▶ What needs to be done
Your answer must be only the lines below from the one containing "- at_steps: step" through the one containing "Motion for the", copied exactly, with the pictures left out.

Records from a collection
----------------------------------------

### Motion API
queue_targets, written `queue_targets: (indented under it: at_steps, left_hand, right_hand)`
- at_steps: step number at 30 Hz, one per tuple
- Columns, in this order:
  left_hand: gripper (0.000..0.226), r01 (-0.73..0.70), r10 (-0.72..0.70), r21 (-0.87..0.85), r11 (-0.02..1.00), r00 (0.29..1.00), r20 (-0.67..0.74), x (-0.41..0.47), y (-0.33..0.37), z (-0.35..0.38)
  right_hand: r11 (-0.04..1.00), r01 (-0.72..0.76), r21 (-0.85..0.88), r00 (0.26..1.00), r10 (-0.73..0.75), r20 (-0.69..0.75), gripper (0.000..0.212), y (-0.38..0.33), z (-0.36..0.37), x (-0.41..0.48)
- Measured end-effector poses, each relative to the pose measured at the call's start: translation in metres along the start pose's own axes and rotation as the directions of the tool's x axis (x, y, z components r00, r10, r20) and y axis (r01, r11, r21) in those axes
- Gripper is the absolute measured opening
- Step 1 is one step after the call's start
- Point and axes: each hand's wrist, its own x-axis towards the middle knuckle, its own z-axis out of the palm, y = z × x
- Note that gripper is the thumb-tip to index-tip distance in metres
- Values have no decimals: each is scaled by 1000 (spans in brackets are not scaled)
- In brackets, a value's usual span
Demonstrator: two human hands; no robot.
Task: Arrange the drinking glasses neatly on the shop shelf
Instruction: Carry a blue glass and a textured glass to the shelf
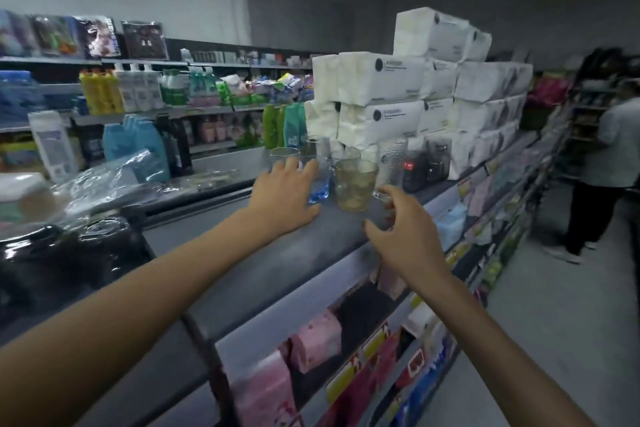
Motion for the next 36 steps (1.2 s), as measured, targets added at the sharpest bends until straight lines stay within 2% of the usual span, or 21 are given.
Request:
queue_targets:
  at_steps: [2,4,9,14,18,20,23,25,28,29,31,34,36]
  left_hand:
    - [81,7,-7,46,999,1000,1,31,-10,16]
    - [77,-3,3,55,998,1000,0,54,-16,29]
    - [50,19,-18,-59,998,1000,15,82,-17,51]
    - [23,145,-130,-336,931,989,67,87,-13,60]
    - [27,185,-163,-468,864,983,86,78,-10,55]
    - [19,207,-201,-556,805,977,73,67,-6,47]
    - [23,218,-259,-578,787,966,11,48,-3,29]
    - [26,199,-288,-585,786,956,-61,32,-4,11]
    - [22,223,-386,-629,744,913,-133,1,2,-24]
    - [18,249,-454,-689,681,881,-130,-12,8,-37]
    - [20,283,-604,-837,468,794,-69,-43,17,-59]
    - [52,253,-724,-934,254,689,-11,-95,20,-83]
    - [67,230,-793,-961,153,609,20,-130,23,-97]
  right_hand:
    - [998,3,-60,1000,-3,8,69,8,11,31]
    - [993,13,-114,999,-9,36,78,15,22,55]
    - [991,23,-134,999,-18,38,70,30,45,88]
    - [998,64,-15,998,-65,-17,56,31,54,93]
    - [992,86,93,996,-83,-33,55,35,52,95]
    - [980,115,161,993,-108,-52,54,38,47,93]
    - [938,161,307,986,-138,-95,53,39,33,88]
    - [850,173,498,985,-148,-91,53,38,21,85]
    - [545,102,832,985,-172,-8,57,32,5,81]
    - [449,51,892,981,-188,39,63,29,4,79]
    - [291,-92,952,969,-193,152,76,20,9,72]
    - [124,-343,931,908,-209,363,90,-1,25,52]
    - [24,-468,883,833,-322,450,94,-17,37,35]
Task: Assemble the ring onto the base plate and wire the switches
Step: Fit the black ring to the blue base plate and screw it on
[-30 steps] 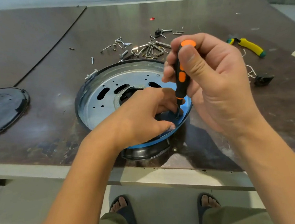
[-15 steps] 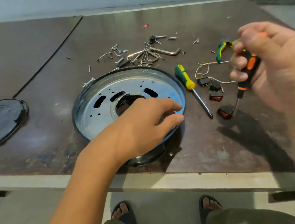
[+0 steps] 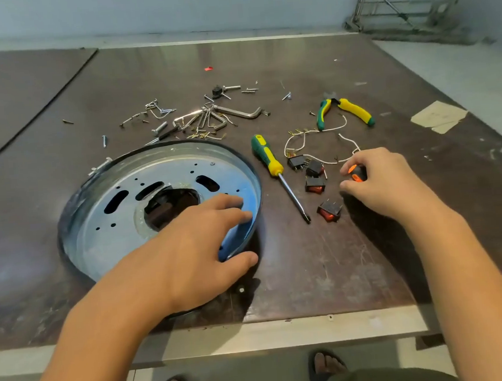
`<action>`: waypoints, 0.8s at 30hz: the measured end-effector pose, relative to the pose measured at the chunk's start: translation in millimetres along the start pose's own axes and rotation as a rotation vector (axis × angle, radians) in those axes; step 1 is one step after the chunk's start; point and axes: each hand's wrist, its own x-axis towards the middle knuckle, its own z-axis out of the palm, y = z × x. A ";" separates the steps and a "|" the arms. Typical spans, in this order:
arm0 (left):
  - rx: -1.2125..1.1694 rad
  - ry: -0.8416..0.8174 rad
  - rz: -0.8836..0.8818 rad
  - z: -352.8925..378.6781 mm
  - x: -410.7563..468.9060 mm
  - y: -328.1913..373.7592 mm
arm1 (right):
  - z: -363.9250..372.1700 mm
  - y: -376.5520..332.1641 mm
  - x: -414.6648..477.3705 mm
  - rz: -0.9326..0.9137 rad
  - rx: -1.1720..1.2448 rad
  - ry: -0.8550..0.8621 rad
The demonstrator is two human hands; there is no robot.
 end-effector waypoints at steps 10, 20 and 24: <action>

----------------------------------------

▶ Answer area
- at_steps: step number at 30 Hz, one per tuple
- Columns, in this order:
  left_hand: gripper (0.000..0.226), r01 (-0.73..0.70), r10 (-0.72..0.70), r21 (-0.87..0.85), r11 (-0.02..1.00), r00 (0.29..1.00), r20 (-0.67..0.74), x (-0.41..0.47), y (-0.33..0.37), z (-0.35..0.38)
  right_hand: r11 (-0.04..1.00), r01 (-0.72..0.76), r21 (-0.85..0.88), r00 (0.26..1.00), r10 (-0.73..0.75), r20 (-0.69..0.75), gripper (0.000..0.212), y (-0.38..0.33), z (-0.36..0.37), x (-0.41..0.48)
- Measured end-effector poses, each relative to the pose measured at the call's start: translation in metres along the start pose's own axes and rotation as the directions of the tool's x axis (x, y, z components r00, r10, r20) and y axis (r01, r11, r21) in those axes
- Gripper is the absolute measured opening
- Step 1 is one step after the call's start
- Point and axes: each hand's wrist, its own x-axis towards the middle knuckle, its own z-axis out of the palm, y = z × x
- Note that gripper is the thumb-tip to index-tip distance in metres
- Values have no decimals: each is scaled by 1000 (spans in brackets are not scaled)
- In brackets, a value's usual span
Demonstrator: two human hands; no robot.
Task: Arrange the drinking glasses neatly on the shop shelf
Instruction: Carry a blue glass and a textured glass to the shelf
Motion for the next 36 steps (1.2 s), as measured, targets added at the sharpest bends until straight lines stay within 2% of the usual span, or 21 are given.

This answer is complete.